:: INFORMATION
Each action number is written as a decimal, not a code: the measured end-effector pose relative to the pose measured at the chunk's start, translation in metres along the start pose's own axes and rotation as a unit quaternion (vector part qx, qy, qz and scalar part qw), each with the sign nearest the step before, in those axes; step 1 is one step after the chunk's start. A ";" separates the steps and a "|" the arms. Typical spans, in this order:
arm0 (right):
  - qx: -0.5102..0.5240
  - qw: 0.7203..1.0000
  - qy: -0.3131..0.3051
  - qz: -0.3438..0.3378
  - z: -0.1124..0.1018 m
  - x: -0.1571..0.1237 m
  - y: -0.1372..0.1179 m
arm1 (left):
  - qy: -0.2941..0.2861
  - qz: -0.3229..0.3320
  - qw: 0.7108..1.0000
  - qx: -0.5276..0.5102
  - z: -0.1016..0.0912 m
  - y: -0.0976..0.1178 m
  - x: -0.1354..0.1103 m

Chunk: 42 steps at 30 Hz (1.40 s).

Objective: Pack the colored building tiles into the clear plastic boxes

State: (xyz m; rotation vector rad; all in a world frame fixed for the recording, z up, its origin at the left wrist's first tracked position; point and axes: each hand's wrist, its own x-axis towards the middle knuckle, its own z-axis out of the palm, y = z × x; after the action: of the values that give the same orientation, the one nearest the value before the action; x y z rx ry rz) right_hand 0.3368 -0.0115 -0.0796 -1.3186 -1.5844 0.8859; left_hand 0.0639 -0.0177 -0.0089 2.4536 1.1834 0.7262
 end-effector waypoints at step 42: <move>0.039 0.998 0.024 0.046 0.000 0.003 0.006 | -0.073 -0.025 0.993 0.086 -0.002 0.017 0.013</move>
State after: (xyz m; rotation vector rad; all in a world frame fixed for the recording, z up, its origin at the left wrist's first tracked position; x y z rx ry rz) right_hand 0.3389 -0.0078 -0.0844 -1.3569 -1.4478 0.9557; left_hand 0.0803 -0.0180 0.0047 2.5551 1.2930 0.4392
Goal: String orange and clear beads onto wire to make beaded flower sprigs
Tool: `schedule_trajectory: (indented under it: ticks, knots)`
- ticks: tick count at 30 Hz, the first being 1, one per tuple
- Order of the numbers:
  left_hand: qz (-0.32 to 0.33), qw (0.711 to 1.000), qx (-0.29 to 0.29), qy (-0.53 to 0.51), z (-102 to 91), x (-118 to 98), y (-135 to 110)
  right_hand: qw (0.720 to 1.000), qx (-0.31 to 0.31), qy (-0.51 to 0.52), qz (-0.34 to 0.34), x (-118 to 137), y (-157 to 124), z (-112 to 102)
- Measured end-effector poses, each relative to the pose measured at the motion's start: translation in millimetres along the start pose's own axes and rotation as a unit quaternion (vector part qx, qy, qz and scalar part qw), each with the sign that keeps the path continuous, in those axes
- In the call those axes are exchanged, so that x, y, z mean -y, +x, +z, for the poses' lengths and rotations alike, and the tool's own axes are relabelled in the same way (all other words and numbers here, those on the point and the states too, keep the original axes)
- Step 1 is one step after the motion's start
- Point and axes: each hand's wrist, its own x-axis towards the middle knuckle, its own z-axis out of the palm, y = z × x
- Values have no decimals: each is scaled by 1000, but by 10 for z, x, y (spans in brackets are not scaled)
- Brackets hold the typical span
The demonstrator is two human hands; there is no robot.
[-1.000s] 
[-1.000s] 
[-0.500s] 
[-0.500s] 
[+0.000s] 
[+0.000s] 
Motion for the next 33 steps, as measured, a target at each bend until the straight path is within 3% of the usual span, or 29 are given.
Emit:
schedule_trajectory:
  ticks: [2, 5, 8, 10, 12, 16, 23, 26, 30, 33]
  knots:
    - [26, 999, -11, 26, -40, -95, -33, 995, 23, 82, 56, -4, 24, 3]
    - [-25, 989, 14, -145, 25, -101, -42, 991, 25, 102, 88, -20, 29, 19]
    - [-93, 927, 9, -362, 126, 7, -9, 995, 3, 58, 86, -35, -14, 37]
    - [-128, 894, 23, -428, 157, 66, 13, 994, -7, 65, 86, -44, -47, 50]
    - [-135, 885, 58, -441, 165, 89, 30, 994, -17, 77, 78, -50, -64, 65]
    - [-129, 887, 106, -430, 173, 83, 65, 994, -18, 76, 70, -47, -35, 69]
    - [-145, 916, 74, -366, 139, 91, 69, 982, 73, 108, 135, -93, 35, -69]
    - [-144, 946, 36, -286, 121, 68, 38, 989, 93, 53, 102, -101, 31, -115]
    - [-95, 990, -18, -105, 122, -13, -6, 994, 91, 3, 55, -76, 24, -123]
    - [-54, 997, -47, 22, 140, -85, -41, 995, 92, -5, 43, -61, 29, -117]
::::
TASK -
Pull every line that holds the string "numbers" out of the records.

EXPECTED OUTPUT -
- Order of the numbers:
- In the call those axes are exchanged, so that x, y, z mean -y, +x, +z, for the poses' lengths and rotations alike, and the tool's own axes are relabelled in the same way (all other words and numbers here, those on the point and the states too, keep the original axes)

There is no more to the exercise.